Oct. 23 (UPI) -- Researchers know all melanomas are not alike but a new study has revealed how much different non-sun-related melanomas are from sun-related melanomas.
Melanoma, the deadliest form of skin cancer, is most commonly related to sun exposure but the can also be genetic in nature and not related to the sun. These types of melanomas are not susceptible to the same targeted treatments as sun-related melanomas.
According to the Centers for Disease Control and Prevention, 76,665 people in the United States were diagnosed with melanoma in 2014, and 9,324 people died from the disease that year.
The new study, published in the October edition of Molecular Cancer Therapeutics, identified ALK-fusion, a genetic change, in a patient sample of the mucosal melanoma, a melanoma subtype not caused by sun exposure.
Researchers treated the sample with crizotinib and ceritinib, U.S. Food and Drug Administration-approved treatments for ALK-positive lung cancer and found that the tumor shrank dramatically.
The results seemed to reinforce the theory that genetic changes that cause cancer might be shared among different cancer types.
"Maybe these non-sun-exposed melanomas are molecularly more like a lung cancer or a colorectal cancer, and maybe we should be treating them like that," Kasey Couts, an assistant research professor at the CU School of Medicine, said in a news release.
A genetic change known as gene fusion involves genes that should sit adjacent on the genome but instead are accidentally spliced together in a process that creates a new fusion protein.
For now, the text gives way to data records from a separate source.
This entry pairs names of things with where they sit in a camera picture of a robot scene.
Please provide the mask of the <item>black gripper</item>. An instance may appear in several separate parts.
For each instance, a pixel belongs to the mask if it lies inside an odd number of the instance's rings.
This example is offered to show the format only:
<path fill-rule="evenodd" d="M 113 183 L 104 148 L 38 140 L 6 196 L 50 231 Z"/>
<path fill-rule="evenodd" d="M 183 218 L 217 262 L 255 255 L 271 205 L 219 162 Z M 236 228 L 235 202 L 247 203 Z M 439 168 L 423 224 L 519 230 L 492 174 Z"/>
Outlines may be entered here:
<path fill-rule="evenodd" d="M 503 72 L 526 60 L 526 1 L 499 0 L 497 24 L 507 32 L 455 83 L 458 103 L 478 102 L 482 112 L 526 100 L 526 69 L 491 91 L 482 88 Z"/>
Researchers found that the gene ALK gets fused with the EML4 gene to create the fusion gene EML4-ALK, creating a new protein responsible for a subset of non-small cell lung cancers.
Researchers found EML4-ALK fusion in the sample of mucosal melanoma, which they successfully treated with ALK-inhibitors used to treat ALK-positive lung cancer.
"It seems like these melanomas that don't come from sun exposure may have fusions not seen in the more common form of the disease, and thus may be more susceptible to targeted treatments that attack these fusions than they are to drugs developed to treat other kinds of melanoma," Couts said.